The Morning after Pride
It’s rained copiously overnight with thunder and lightning but Sunday dawns sort of bright with some sun. I’ve got three things in the list today before flying out. First up is to explore the Christianshaun area a bit more. There’s the Danish Architecture Centre which looks interesting.
It’s housed in a big old warehouse and mounts temporary exhibitions. Today there’s one which greets me with the message that the exhibition is outside – in the city. It’s about sustainability and building for human beings and communities rather than the eye-catching design. The main feature is a plastic model of a circular student hall of residence (the Tietgen Dormitory) photographed by a drone. The images are printed and pasted onto the model. Bedrooms and studies face outwards while the living areas look into the circular central space. This apparently creates a community feeling where everyone can see (if they want to) what everyone else is doing socially. It’s been a successful social experiment.

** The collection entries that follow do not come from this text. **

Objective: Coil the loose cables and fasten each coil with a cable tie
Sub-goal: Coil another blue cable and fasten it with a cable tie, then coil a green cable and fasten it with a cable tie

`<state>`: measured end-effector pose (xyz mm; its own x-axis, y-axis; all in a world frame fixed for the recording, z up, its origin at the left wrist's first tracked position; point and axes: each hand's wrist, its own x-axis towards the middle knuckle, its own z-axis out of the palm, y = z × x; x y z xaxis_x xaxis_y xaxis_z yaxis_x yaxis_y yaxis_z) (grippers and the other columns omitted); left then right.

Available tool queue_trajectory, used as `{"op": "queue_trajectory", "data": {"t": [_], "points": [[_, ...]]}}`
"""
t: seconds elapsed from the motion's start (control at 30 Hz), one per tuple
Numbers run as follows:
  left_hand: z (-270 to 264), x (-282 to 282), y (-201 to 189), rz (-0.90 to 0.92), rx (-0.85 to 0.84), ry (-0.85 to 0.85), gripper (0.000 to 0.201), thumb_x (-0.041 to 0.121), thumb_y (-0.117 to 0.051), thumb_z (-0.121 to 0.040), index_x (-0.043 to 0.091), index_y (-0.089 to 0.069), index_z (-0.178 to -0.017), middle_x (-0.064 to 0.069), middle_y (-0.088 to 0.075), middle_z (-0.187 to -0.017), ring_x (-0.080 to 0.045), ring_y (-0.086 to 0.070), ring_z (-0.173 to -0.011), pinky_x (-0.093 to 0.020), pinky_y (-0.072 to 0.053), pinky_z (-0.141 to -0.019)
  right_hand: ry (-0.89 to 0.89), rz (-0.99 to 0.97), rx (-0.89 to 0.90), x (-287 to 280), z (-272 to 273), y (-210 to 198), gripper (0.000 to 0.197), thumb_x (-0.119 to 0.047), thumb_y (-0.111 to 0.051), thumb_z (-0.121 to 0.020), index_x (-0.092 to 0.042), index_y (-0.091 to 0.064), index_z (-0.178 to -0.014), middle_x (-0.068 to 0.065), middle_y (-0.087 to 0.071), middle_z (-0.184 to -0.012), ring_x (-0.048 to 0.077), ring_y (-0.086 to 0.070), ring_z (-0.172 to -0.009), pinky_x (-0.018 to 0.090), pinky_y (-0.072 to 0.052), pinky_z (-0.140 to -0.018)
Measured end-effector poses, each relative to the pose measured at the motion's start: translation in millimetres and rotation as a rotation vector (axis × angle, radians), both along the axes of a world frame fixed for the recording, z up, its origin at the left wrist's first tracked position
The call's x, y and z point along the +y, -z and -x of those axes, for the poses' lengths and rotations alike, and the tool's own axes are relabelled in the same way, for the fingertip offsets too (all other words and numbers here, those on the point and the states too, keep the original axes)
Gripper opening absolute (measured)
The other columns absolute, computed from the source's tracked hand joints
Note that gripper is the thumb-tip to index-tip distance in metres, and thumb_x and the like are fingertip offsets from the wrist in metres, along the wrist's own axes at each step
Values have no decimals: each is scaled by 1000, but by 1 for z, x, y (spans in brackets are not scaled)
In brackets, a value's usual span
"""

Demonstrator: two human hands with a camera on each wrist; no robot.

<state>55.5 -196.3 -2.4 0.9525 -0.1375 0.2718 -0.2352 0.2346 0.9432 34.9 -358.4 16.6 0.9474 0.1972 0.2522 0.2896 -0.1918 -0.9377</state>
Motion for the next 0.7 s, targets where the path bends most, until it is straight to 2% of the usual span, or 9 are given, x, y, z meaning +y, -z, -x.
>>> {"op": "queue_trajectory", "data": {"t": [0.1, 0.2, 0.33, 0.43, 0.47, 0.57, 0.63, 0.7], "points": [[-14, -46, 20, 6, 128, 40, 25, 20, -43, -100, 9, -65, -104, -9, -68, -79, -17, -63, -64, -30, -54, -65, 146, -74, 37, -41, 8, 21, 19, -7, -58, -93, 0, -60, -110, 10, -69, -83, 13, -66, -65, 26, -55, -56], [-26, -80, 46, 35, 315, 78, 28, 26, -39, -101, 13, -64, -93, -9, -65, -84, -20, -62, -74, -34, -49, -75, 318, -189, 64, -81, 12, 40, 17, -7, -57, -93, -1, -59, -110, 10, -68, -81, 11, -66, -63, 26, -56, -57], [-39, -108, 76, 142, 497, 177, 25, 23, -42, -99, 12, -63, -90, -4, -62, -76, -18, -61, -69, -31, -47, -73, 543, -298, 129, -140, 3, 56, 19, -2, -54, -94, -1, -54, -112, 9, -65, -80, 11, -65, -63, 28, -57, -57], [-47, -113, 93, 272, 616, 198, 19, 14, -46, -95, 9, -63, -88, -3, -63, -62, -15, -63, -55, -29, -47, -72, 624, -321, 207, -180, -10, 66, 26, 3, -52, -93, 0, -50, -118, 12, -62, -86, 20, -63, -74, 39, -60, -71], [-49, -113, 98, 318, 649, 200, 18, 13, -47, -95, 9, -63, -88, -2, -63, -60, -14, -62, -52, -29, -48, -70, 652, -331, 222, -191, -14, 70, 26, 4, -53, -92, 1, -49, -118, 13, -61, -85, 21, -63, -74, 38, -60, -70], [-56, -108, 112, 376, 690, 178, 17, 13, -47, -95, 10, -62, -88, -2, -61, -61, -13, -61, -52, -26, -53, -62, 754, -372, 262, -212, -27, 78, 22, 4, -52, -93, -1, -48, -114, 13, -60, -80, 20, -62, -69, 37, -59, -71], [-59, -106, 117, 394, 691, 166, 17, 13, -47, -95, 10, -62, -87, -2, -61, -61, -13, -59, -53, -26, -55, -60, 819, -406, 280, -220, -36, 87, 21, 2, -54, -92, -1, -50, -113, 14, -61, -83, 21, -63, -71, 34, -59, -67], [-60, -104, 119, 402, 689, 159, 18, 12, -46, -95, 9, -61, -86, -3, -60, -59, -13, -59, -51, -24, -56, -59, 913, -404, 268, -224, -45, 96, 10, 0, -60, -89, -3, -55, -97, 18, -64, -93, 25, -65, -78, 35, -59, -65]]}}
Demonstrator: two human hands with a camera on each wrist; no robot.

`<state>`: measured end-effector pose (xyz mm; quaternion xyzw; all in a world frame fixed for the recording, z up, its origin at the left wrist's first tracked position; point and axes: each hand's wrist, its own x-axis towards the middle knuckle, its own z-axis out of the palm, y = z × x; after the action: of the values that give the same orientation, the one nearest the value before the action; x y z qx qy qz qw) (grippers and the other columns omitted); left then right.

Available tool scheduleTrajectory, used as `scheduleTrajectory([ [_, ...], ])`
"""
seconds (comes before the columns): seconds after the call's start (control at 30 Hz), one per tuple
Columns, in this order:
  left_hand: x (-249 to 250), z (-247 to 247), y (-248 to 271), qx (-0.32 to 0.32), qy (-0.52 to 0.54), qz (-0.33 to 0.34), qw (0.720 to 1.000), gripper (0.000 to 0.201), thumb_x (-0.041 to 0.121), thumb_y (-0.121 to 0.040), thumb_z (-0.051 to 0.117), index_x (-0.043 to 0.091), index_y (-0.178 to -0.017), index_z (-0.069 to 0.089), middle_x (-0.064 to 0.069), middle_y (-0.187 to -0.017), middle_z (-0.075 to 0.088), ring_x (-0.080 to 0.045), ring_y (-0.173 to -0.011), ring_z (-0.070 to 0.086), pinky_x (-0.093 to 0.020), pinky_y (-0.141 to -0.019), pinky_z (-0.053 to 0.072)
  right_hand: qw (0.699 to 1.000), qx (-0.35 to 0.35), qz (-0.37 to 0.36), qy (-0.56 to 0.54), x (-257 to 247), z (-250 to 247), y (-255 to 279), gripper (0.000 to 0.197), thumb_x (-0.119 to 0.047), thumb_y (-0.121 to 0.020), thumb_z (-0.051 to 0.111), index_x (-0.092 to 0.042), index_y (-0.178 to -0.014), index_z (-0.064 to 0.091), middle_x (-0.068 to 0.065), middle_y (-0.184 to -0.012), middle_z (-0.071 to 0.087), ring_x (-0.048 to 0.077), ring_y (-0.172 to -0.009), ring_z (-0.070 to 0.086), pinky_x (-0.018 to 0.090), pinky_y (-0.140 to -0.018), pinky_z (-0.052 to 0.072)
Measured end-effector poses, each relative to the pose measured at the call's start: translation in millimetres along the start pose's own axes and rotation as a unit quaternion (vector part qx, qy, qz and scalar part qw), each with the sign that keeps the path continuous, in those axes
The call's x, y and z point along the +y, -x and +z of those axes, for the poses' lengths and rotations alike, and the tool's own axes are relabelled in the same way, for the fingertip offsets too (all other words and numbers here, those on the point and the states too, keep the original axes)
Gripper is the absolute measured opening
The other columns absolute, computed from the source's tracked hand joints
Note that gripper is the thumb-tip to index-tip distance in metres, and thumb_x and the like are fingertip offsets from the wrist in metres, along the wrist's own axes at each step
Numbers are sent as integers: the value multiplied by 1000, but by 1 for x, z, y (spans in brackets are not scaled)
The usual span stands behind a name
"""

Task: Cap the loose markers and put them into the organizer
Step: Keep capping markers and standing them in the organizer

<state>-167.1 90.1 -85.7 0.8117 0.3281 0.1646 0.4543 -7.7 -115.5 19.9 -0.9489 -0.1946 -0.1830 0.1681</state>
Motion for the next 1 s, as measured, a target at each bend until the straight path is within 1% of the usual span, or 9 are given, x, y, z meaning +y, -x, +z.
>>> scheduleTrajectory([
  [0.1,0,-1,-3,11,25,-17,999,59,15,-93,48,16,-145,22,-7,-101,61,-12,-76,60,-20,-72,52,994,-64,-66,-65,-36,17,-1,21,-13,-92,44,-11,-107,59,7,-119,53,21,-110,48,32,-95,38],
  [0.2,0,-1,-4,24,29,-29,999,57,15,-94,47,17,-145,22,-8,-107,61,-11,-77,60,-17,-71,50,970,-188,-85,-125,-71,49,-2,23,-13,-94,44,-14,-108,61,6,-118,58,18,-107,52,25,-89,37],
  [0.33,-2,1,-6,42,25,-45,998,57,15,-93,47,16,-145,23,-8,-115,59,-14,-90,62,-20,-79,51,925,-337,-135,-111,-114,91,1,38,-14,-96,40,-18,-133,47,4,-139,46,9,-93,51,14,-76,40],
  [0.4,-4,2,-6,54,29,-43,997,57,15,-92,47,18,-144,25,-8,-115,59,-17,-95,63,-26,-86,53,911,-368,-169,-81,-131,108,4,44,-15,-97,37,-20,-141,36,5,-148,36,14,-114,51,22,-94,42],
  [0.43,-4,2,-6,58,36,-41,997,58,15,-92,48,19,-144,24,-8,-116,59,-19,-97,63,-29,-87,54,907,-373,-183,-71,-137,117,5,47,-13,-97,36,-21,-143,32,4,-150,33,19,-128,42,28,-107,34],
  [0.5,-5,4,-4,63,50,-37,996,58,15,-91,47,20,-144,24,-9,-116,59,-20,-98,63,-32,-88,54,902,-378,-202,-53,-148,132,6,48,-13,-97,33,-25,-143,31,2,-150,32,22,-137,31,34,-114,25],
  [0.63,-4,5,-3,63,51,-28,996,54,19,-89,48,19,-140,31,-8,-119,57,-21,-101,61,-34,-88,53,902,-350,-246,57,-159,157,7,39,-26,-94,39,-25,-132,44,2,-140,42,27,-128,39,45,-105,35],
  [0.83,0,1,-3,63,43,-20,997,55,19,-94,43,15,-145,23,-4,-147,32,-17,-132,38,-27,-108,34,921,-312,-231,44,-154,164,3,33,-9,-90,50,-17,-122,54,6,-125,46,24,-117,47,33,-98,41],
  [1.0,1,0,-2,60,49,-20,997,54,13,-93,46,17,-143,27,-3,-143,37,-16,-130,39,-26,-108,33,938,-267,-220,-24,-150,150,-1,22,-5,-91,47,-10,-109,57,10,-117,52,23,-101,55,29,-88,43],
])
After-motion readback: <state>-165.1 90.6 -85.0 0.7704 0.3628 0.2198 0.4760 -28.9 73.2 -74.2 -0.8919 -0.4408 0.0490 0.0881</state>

Other featured buildings in the exhibition include a bank just down from my hotel, the New Opera House and National Theatre. Upstairs is a small exhibition about Japanese architecture for family living in very small spaces. From the outside they are unremarkable but full of invention inside.
I walk a few blocks, intending to look at Our Saviour’s Church, which on a Sunday is supposed to open at 10.30am. It’s the one with the brown and gold spiral steeple. There’s a service going on and the tower is closed due to bad weather. King Christian’s church is having a christening which people are rushing to attend. The tower is covered in scaffolding so not currently photogenic. The Crypt however is open, displaying family memorials and wooden coffins, presumably containing bodies.
It’s raining again so I shelter under an awning by a bus stop waiting to be transported semi-dry to the Carlsburg Glyptotek, just near the Tivoli Gardens. Copenhagen has been flooded and the bus is diverted. Everywhere are fire-hoses pumping water into canals and harbour. As I walk down the side of the Tivoli Gardens, clinging to my very small umbrella, there are huge queues of bedraggled tourists standing next to their tour busses. They look very pissed off because the Tivoli Gardens are flooded. It’s still raining and I can see a few rain-coated dads with similarly waterproofed children in the soft play areas seeming to have fun.
The Glyptotek looks like a much more comfortable option and I discover that it’s free on Sundays – no wonder it’s popular. Just as I make a start of the ‘Ancient Mediterranean’ section, there’s a text from David. He’s just seen Luci onto the train to the airport, is soaking wet and wonders what I’m doing today.
‘Come to the Glyptotek, it’s just around the corner from the station,’ I reply.
Several texts later he arrives and we sit in the Winter Garden, a covered atrium in the centre of the building. He dries out and after some lunch and coffee we investigate the collection. There’s a modern wing – out the back – accessed by marble steps and ramps which houses a very good collection of impressionists – Manet, Monet, Van Gough, Renoir & David.
Of particular note is the Gauguin collection ranging from excellent early work to later Tahitian examples. If you’re a fan of Degas and ballet girls, then this is a good place for you – bronzes and paintings. There’s an accent on sculpture here and a vast collection of classical heads which have been ‘dug up’ minus their bodies and ended up here. Some of them are missing bits, so there’s a display of spare parts used to restore statues for exhibition purposes. We can’t see it all in our time left and now that the rain has abated we separately collect our luggage, meet back at the station to head back to London.